If We Can Simply Listen
Snow angels and one more moment to live
His home on Florida’s warm and sunny coast was far away that cold, snowy January morning. A fresh and gleaming six-inch snowfall had covered the Maryland countryside the night before. Snow hung from tree limbs and they shone brilliantly in the piercing sunlight after the storm clouds had drifted far away. The groundcover was still pristine, undisturbed yet by plows or snowblowers or footprints.
We had shared the past few days with him at a retreat for those living with cancer, where we had presented our work. He was quiet and soft-spoken. His diagnosis rendered him weaker and subdued. He was only 44 years of age, and unaware – or at least we were – that he had only a few more months to live.
January and its accompanying cold and snow, such as we’ve had here in Pennsylvania this week, remind us of him.

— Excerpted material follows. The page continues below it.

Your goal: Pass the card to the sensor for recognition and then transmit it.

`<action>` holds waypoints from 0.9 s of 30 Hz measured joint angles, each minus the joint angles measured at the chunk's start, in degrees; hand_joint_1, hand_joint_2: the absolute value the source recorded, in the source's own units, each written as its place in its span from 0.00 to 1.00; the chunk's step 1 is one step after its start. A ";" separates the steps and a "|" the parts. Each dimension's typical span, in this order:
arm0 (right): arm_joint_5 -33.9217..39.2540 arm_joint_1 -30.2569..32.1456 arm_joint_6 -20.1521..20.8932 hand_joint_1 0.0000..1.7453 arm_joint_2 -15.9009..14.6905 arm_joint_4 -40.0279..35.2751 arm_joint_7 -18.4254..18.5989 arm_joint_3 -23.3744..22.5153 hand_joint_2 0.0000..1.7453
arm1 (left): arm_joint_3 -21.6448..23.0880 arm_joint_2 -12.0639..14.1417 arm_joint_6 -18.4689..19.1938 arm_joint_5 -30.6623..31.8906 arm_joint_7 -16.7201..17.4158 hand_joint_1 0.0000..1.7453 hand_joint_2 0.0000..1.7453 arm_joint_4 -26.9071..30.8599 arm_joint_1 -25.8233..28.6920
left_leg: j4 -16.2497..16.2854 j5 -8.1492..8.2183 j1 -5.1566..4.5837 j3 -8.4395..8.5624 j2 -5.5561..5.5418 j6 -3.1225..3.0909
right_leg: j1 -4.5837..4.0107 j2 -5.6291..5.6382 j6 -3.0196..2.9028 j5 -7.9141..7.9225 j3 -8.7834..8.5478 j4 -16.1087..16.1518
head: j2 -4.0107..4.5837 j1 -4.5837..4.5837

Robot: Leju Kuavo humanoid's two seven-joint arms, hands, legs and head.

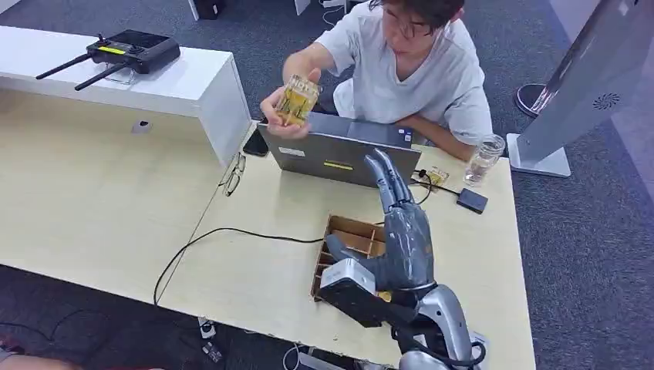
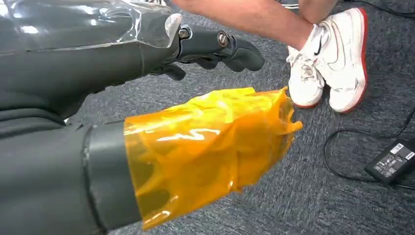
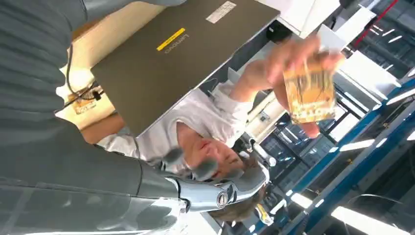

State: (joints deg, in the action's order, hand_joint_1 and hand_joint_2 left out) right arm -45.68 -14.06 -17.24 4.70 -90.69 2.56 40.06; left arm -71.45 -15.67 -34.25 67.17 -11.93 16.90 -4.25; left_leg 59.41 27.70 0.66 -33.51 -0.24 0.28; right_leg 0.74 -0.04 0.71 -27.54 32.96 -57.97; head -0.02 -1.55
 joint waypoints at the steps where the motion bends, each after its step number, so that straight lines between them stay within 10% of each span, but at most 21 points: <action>1: -0.85 0.56 0.09 0.00 -0.69 -0.50 0.00 0.06 1.00 | 0.00 -0.02 0.00 -0.13 -0.02 0.00 0.00 0.00 0.03 | 0.00 0.00 0.00 -0.01 0.00 0.00 | 0.00 0.00 0.00 0.00 0.00 0.00 | 0.00 0.02; 27: -12.30 5.97 3.76 0.00 -9.72 -1.81 4.41 2.51 1.00 | 0.00 -0.17 0.46 -0.81 0.87 0.00 0.00 0.00 0.14 | 0.00 0.01 -0.01 -0.02 0.00 0.00 | 0.00 0.00 0.00 0.00 0.00 0.01 | 0.00 0.02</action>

We remember that he hadn’t seen snow since he was a child. During dinner the night before he had become animated for the first time that week. The snow absolutely enchanted him. It was so refreshing and encouraging to witness. He was boyishly excited to see the snow, feel it on his face, and delight in its beauty. Yet, the days we were together were cold, frigid. He was so un-used to those temperatures. They challenged him; he was physically uncomfortable. We can only imagine how anxious he was to leave the wintery northeast to return to Florida’s more welcoming air and sun.
But before he had to leave, he had an idea. And it was a deceptively simple act that would become our strongest memory from the retreat.
He announced that he wanted to do something he had never done before – lie in the snow and make a snow angel. His childlike wonder at the miracle of the snow transported him back to a simpler time, an innocent time when disease did not threaten and his future was still open and bright.
We loved his idea!
We gently helped him down into an undefiled cushion of snow, and he slowly, gingerly spread his arms and legs to create the angel. And as he did, for those moments, he was free. He was young. He was not in pain. He was not weak.
He laughed and laughed, loudly and exuberantly, from somewhere deep down within him. A moment of silliness was in his life again. It was a deeply needed moment of childlike fun, full of relief and release—for him and for all those living with life-threatening illnesses. His laughter transported us. We shared and delighted in his joy.
Sadly, a few months later he was gone. His life ended, too soon. But his moment of joy, of laughter, of silliness, of release, lives on.
That afternoon, as we were driving back to Pennsylvania, a song came on the radio and brought tears. It was Tim McGraw’s classic anthem, “Live Like You Were Dying.”
The song is about a man also in his early forties, who receives a tough diagnosis, one that “stops him on a dime.” It causes him to reexamine his life, and instead of wallowing in despair, he feels compelled to appreciate and savor the time that he might have left. He decides to embrace the fullness of life, and most especially, he sings –
“And I loved deeper, and I spoke sweeter,
And I gave forgiveness I’d been denying …”
… “Someday, I hope you get the chance, to live like you were dying.”
It might not have been skydiving, Rocky Mountain climbing, or bull riding, as Tim McGraw sang about. But that frail snow angel was our friend’s moment to live. He was dying, but the new fallen snow that morning gave him one more moment to approach his life without regret.
One more moment to laugh.
One more moment to live.
We first wrote a version of this story in 2014, in our book, Someone To Tell It To: Sharing Life’s Journey. Every January, the month in which the story takes place, we think of it and the gentle man who inspired it.
As every year ends and as another one begins, we take vital time to reflect on life’s journey and the memories and experiences we share. Along the way are life-affirming, life-giving stories of those who remind us of life’s beauty, life’s intent, life’s meaning. This story of a simple, child-like act by a man who determined to live as he was dying, always brings joy to us and helps to keep us grounded in what is important and what is really essential to have a good life.
Laughter. Lingering during moments of beauty. Love.
These are some of the gifts that bring hope, that drive away darkness – if simply for a few moments, that help us to see beyond our troubles, fears, and doubts.
We wish for you much time to laugh in this new year. Much time to linger where beauty overwhelms. Much time to listen to the voice of love that we believe speaks to us more often that we make time to hear.